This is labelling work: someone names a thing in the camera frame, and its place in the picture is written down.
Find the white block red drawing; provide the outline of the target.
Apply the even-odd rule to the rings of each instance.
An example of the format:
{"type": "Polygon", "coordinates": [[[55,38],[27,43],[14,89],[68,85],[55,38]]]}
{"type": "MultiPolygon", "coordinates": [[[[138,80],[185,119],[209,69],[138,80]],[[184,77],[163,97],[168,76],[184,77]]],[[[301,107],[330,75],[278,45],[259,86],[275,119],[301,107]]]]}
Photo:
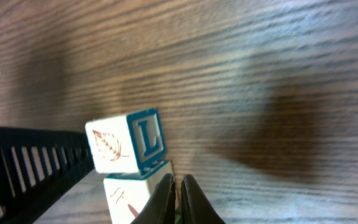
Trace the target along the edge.
{"type": "Polygon", "coordinates": [[[85,131],[101,174],[135,173],[167,153],[157,108],[88,121],[85,131]]]}

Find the white block pencil drawing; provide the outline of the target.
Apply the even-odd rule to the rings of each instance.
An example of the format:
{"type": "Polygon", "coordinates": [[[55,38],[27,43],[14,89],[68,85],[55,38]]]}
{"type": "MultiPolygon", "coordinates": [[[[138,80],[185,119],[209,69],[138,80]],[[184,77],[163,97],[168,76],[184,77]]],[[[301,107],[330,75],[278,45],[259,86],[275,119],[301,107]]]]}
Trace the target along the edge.
{"type": "Polygon", "coordinates": [[[110,174],[104,180],[111,221],[131,223],[143,210],[165,174],[173,174],[169,160],[159,160],[143,171],[110,174]]]}

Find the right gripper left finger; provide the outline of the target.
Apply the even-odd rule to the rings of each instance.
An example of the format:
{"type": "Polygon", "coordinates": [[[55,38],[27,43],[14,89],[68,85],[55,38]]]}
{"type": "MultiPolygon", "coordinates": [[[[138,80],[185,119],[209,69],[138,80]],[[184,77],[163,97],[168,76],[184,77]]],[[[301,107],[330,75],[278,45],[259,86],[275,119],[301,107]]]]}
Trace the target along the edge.
{"type": "Polygon", "coordinates": [[[173,174],[165,174],[147,204],[131,224],[174,224],[176,183],[173,174]]]}

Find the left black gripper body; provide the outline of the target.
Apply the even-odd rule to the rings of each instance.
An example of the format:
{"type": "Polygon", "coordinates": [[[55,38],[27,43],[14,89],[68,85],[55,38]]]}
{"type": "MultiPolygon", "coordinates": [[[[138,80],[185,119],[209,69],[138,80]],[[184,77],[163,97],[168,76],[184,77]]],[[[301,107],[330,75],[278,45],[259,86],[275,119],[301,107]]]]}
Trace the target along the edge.
{"type": "Polygon", "coordinates": [[[0,223],[33,223],[93,168],[83,133],[0,127],[0,223]]]}

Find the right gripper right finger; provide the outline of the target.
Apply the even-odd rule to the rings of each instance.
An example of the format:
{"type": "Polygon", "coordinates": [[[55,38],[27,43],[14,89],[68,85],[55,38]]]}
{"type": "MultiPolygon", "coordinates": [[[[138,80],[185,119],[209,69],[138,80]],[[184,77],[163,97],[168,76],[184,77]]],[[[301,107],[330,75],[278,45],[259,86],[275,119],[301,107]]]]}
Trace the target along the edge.
{"type": "Polygon", "coordinates": [[[183,224],[225,224],[191,174],[181,182],[181,212],[183,224]]]}

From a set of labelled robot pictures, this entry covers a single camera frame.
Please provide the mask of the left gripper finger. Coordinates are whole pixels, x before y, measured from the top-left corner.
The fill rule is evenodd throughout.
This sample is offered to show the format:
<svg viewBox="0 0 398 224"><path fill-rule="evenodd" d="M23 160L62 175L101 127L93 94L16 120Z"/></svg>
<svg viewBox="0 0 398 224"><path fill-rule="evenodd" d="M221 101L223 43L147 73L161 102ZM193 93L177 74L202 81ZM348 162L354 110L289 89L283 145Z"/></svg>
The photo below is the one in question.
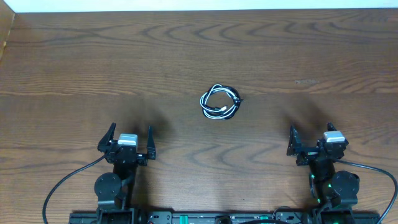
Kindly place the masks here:
<svg viewBox="0 0 398 224"><path fill-rule="evenodd" d="M100 152L108 152L111 149L113 145L113 137L115 129L116 129L116 123L112 123L106 134L99 141L97 149Z"/></svg>
<svg viewBox="0 0 398 224"><path fill-rule="evenodd" d="M147 158L150 160L156 159L156 148L155 142L152 134L152 128L149 126L148 133L147 133Z"/></svg>

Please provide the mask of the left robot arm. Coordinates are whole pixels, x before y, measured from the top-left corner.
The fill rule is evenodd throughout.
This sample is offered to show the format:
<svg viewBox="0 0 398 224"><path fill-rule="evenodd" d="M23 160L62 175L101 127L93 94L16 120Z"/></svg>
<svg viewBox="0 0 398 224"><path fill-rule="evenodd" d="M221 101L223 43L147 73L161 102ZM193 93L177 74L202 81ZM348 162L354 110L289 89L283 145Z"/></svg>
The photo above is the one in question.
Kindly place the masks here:
<svg viewBox="0 0 398 224"><path fill-rule="evenodd" d="M115 129L116 124L112 123L97 147L106 162L113 165L113 171L99 176L95 182L94 191L98 197L96 223L147 223L147 212L133 207L131 199L137 168L156 158L152 129L147 132L146 153L137 151L136 134L121 134L115 139Z"/></svg>

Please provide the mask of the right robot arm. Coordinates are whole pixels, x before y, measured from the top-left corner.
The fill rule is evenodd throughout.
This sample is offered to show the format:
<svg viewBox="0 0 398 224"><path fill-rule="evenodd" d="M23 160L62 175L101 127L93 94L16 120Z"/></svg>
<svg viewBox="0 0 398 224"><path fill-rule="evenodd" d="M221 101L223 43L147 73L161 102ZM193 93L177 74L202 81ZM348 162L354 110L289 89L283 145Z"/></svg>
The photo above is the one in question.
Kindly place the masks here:
<svg viewBox="0 0 398 224"><path fill-rule="evenodd" d="M359 177L334 167L348 144L332 123L315 146L305 146L295 127L290 127L287 155L296 157L297 166L309 166L310 191L318 201L317 208L302 216L303 223L355 222L352 206L358 203Z"/></svg>

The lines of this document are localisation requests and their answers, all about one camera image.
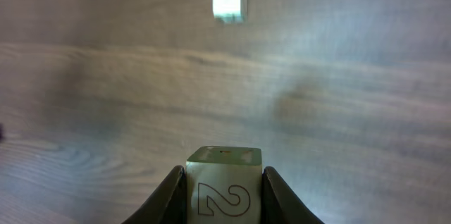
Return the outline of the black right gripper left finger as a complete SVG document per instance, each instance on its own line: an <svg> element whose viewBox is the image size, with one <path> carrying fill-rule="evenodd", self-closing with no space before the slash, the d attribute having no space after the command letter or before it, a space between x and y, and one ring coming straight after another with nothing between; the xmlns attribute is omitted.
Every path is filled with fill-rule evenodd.
<svg viewBox="0 0 451 224"><path fill-rule="evenodd" d="M147 200L123 224L186 224L185 169L175 166Z"/></svg>

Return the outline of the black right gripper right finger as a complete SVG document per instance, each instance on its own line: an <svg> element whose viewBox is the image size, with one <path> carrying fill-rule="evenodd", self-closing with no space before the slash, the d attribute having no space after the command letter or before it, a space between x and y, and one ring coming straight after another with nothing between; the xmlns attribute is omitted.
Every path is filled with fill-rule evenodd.
<svg viewBox="0 0 451 224"><path fill-rule="evenodd" d="M261 224L324 224L271 166L261 184Z"/></svg>

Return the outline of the green-edged wooden number block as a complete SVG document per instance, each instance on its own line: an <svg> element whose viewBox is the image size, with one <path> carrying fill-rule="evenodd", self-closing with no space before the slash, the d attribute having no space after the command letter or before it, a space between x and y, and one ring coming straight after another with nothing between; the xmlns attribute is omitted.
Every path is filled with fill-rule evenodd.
◇ ◇ ◇ ◇ ◇
> [Prompt]: Please count the lines in the records that hold the string "between", and give the number alone.

> [Task output]: 3